→ WORK ITEM
Write out every line below that contains "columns".

[[ DATA BLOCK open ]]

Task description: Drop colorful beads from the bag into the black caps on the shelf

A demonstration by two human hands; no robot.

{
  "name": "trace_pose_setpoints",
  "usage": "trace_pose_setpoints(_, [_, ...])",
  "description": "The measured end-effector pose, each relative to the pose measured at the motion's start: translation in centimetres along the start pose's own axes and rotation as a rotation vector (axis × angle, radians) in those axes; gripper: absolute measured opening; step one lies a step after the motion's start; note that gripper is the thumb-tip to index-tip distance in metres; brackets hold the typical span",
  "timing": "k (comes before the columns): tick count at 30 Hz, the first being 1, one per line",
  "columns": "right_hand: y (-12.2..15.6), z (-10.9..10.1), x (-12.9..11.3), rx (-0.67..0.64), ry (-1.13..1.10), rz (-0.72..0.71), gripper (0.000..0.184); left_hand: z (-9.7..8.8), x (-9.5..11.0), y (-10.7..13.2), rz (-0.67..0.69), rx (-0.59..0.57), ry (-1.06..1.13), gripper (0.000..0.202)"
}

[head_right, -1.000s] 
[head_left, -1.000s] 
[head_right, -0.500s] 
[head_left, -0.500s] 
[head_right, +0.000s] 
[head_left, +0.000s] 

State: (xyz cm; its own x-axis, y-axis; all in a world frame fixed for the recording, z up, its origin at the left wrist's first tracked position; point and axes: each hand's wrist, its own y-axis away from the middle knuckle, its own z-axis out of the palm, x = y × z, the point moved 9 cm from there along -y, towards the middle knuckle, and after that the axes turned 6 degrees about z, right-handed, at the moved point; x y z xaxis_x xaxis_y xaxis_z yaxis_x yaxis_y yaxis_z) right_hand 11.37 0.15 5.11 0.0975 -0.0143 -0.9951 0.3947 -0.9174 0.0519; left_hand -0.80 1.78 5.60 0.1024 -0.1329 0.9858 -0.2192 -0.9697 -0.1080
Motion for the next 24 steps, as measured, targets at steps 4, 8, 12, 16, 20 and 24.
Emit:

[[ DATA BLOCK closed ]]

→ EXERCISE RESPONSE
  "timing": "k (comes before the columns): tick count at 30 Hz, the first being 1, one per line",
  "columns": "right_hand: y (-12.2..15.6), z (-10.9..10.1), x (-12.9..11.3), rx (-0.67..0.64), ry (-1.13..1.10), rz (-0.72..0.71), gripper (0.000..0.184); left_hand: z (-9.7..8.8), x (-9.5..11.0), y (-10.7..13.2), rz (-0.67..0.69), rx (-0.59..0.57), ry (-1.06..1.13), gripper (0.000..0.202)"

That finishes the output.